Un último pensamiento. Pensó en Demmie. No se había enterado de su apellido. Ella le conocía, él no la conocía a ella. Así había salido todo. Notable mujer. ¡Cómo le había manejado! Había ido a Xanadú para pasar su habitual semana de juerga despreocupada, y de relaciones olvidables (una o más). Y ¿qué había sucedido? No la había rozado. Ni tampoco a ninguna otra mujer. En vez de ello, había escrito un informe. Para ella. Le habían estafado.

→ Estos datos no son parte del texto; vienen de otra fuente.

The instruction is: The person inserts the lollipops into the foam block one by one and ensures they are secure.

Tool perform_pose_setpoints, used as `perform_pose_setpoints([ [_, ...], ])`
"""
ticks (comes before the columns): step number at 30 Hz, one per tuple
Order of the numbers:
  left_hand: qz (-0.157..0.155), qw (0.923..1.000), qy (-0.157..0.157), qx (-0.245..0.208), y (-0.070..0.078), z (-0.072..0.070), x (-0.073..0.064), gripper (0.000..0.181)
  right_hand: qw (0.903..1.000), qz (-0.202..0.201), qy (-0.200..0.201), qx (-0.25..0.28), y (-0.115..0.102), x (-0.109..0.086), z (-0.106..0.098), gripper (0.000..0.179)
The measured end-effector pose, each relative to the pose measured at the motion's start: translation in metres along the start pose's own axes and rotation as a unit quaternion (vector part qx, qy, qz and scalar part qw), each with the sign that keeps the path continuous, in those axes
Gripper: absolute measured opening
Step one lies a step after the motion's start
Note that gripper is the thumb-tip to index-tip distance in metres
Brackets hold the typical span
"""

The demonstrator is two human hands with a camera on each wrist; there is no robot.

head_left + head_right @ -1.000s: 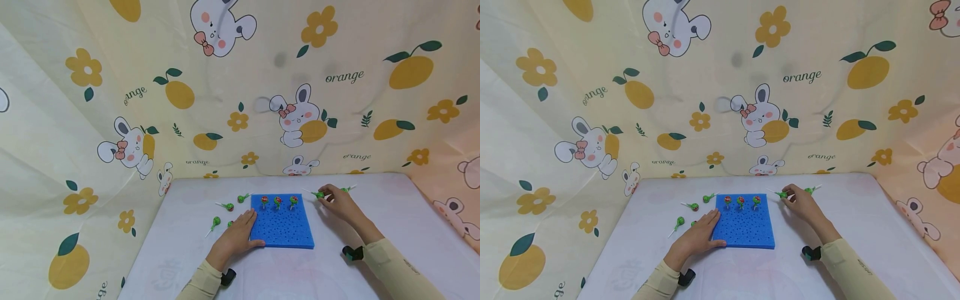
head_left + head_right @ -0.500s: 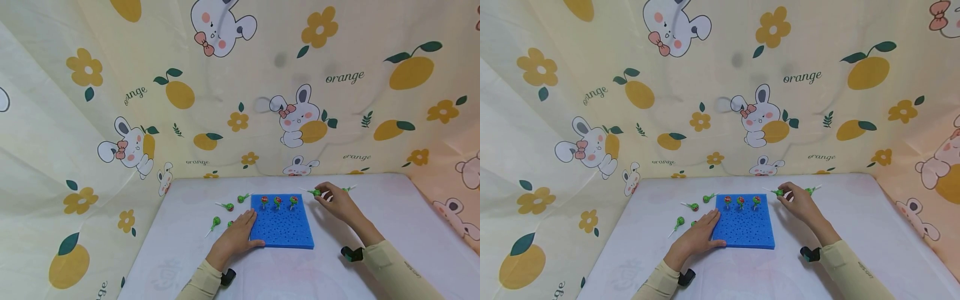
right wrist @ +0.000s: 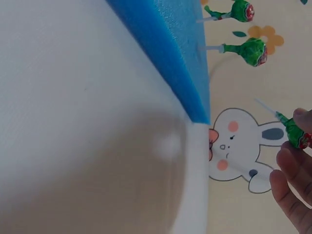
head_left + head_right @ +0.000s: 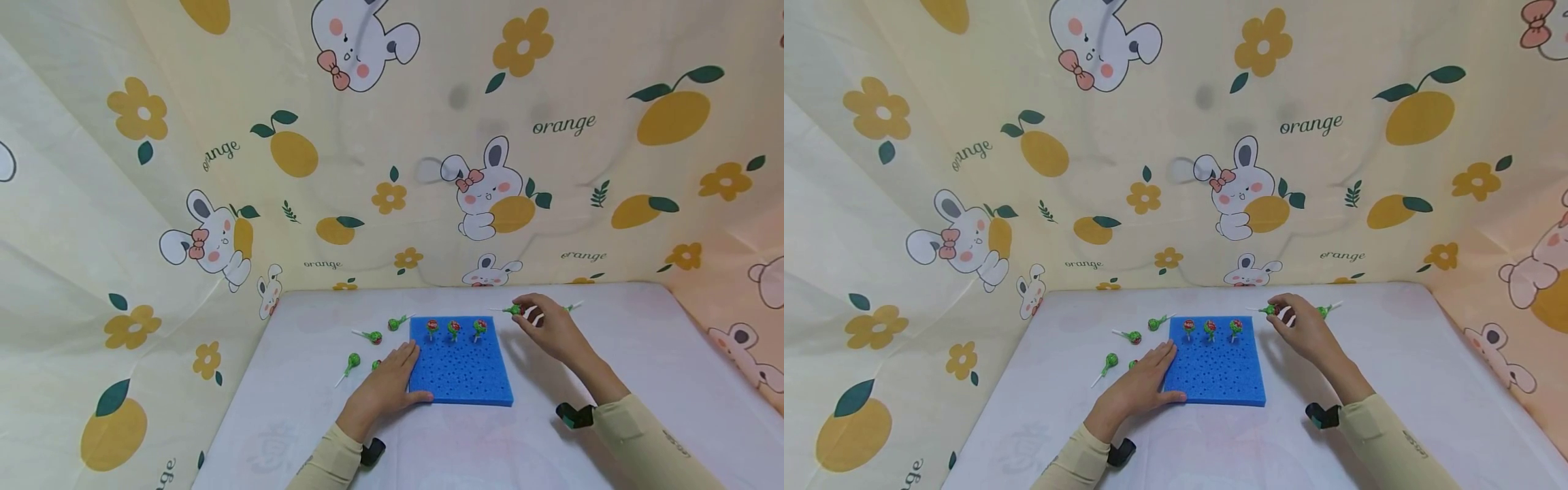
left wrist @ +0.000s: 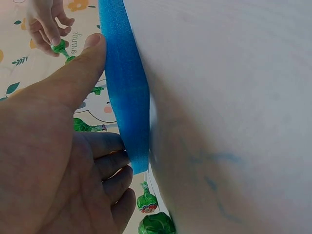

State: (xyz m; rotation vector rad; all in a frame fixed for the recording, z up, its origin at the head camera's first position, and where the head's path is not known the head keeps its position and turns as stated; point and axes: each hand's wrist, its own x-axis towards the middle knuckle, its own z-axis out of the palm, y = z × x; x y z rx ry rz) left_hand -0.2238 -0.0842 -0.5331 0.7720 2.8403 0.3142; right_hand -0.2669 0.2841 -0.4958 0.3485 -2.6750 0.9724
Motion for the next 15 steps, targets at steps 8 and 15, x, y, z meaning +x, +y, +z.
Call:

Era un imbécil de primera. Por otra parte, su informe de doscientas páginas era un hecho. Existía. Si llegase a caer en buenas manos, por alguna rara coincidencia… si llegase de verdad a manos de la directora de Nuevas Colonias… entonces el exceso de población terrestre bien podría encontrar un lugar en el Proterozoico marciano.

Todas las conjeturas vuelven a ti, Demmie. ¿Cómo sabías de Helen y de Philip? ¿Qué te contó Ditmars, y qué le contaste tú a él? Y, lo más importante de todo, ¿quién eres?

El teléfono interior interrumpió sus pensamientos. «Aterrizaje dentro de cinco minutos en el Interpuerto Delta. Abróchense los cinturones. La nave se está ajustando a la vertical».

Pocos minutos después, siguió al auxiliar de vuelo hasta la salida. Se quedó parado un momento en la plataforma de aterrizaje, pestañeando ante la luz del sol brillante, y luego empezó a descender las escaleras plegables metálicas.

El Interpuerto. Muchas veces había subido y bajado de naves en este lugar. Y hoy, como siempre, advertía los centenares de miles de llegadas y salidas que se habían acumulado allí al cabo de los años, como las capas monomoleculares de una perla oscura y meditabunda.

Al bajar por la escalera recorrió el complejo del puerto con su ojo. A medio kilómetro de distancia de la dársena de aterrizaje estaban los muros grises de la Cárcel de Delta. Ironía macabra, pensó. Las ataduras más estrechas, junto a la mayor libertad. ¿Pensaban alguna vez aquellos desgraciados en atravesar los muros y correr por las escaleras de aquellas naves que esperaban allí? ¿A qué se debía esta yuxtaposición extraña de puerto espacial y cárcel? Era capaz de responder a la pregunta. En primer lugar, por falta de espacio. Y en segundo lugar, en caso de accidente de aterrizaje o de despegue, las naves bien podían caer sobre los edificios que albergaban a los inquilinos de menor valor. Todo tenía sentido, a su manera cruel.